⟨
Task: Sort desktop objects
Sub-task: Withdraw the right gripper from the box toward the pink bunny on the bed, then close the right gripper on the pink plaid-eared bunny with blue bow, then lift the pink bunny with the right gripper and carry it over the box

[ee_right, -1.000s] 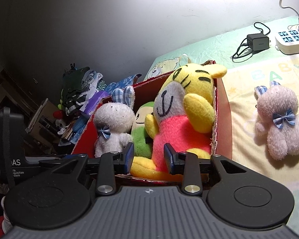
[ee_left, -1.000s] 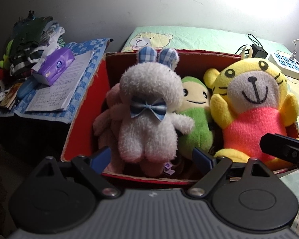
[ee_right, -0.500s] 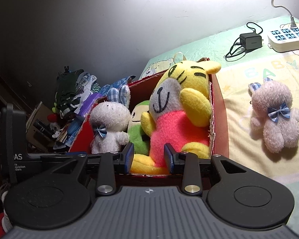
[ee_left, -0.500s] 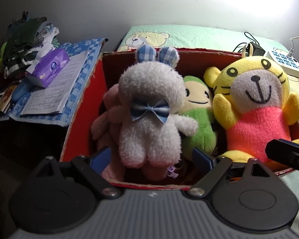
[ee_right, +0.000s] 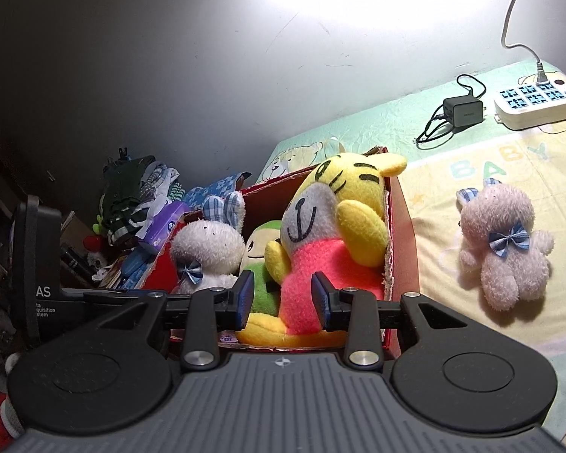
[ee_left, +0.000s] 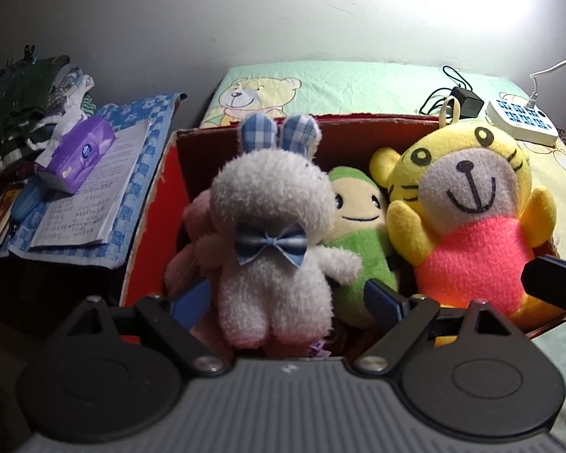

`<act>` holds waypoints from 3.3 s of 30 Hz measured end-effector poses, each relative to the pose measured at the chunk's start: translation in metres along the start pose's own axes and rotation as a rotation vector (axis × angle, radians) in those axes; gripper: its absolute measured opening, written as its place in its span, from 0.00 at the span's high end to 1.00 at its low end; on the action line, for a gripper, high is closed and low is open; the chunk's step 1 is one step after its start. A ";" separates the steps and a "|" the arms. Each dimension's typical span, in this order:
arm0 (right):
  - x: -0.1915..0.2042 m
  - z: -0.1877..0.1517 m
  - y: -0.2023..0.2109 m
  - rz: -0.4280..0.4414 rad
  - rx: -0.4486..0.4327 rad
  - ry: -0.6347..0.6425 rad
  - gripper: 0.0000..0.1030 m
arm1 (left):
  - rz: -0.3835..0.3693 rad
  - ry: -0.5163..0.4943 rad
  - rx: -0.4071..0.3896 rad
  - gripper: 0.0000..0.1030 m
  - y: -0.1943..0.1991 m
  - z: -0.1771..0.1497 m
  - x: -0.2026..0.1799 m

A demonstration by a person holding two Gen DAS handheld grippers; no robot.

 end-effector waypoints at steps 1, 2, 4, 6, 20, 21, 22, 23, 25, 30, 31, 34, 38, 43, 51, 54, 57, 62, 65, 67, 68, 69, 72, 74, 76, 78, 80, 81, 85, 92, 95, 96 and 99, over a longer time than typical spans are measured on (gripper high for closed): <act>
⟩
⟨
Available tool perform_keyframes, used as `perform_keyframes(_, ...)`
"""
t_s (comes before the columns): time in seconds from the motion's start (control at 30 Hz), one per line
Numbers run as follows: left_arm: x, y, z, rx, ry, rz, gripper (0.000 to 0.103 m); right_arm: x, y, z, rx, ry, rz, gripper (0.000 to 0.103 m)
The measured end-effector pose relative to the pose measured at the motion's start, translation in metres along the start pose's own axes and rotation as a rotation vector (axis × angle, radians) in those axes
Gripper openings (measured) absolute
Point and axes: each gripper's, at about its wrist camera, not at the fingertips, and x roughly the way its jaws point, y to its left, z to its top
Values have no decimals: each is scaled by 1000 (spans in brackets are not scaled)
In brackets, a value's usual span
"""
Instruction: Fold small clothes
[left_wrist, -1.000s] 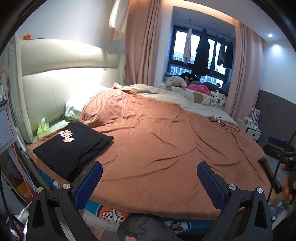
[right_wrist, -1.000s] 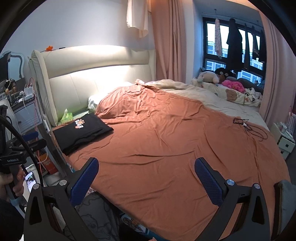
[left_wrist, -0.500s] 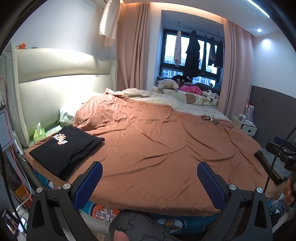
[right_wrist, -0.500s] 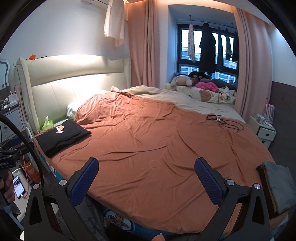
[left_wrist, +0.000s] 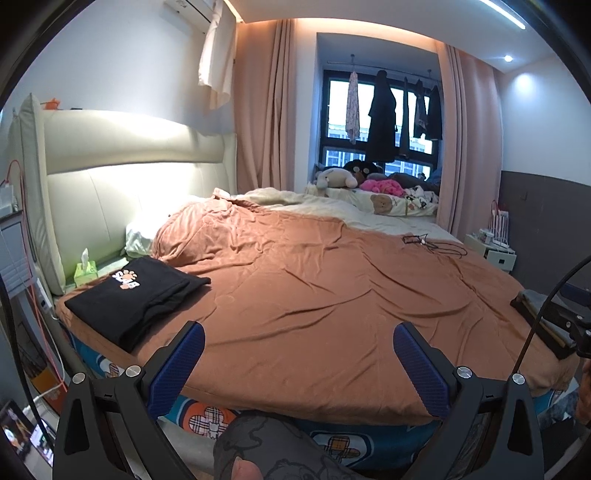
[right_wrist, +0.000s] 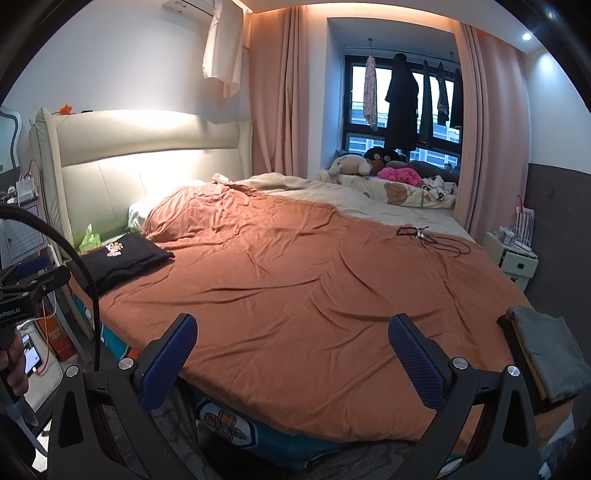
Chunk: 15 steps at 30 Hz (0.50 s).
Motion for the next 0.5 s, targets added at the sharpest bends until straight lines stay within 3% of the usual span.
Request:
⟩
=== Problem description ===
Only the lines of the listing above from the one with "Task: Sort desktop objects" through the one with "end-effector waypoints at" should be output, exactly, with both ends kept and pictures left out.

=== Solution to the problem ===
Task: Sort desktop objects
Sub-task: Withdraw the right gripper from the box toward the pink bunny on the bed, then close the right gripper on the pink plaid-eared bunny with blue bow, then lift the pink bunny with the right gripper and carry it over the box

[ee_right, -1.000s] 
[ee_left, -1.000s] 
[ee_right, -0.500s] 
[ee_left, -0.500s] 
[ee_right, +0.000s] 
[ee_left, +0.000s] 

`<act>` holds waypoints from 3.3 s of 30 Hz measured end-effector poses, each relative to the pose measured at the chunk's start: translation in metres along the start pose's own axes and rotation as a rotation vector (axis × angle, radians) in those axes; gripper: its absolute measured opening, written as its place in its span, from 0.00 at the span's high end to 1.00 at its low end; on the action line, for a gripper, high is closed and low is open; the chunk's step 1 is one step after its start. A ";" separates the steps and a "|" the arms. Each dimension's typical span, in this order:
arm0 (right):
  - x: -0.1915..0.2042 m
  - z: -0.1877..0.1517 m
  - y: -0.2023..0.2109 m
  - rz: -0.4280..0.4414 rad
  - rx: -0.4486..0.4327 rad
  - ry: -0.6347..0.6425 rad
  - gripper: 0.0000..0.1030 m
arm1 (left):
  - rz: -0.3835..0.3693 rad
  - ry: -0.5163..0.4943 rad
  - rx: -0.4071..0.3896 rad
  - gripper: 0.0000..0.1030 m
  - y: -0.1943..0.1991 m
  - z: -0.1771..0.1497 m
  - x: -0.2026..0.1799 m

A demonstration by a person holding two Gen DAS handheld grippers; no robot.

 end-effector waypoints at steps 1, 2, 4, 6, 20, 21, 22, 23, 25, 30, 31, 34, 38, 43, 51, 54, 57, 62, 65, 67, 68, 69, 72, 74, 76, 78, 80, 81, 85, 92, 95, 96 and 99, over a longer time than typical spans are measured on (gripper high for closed): <act>

The answer was given in full.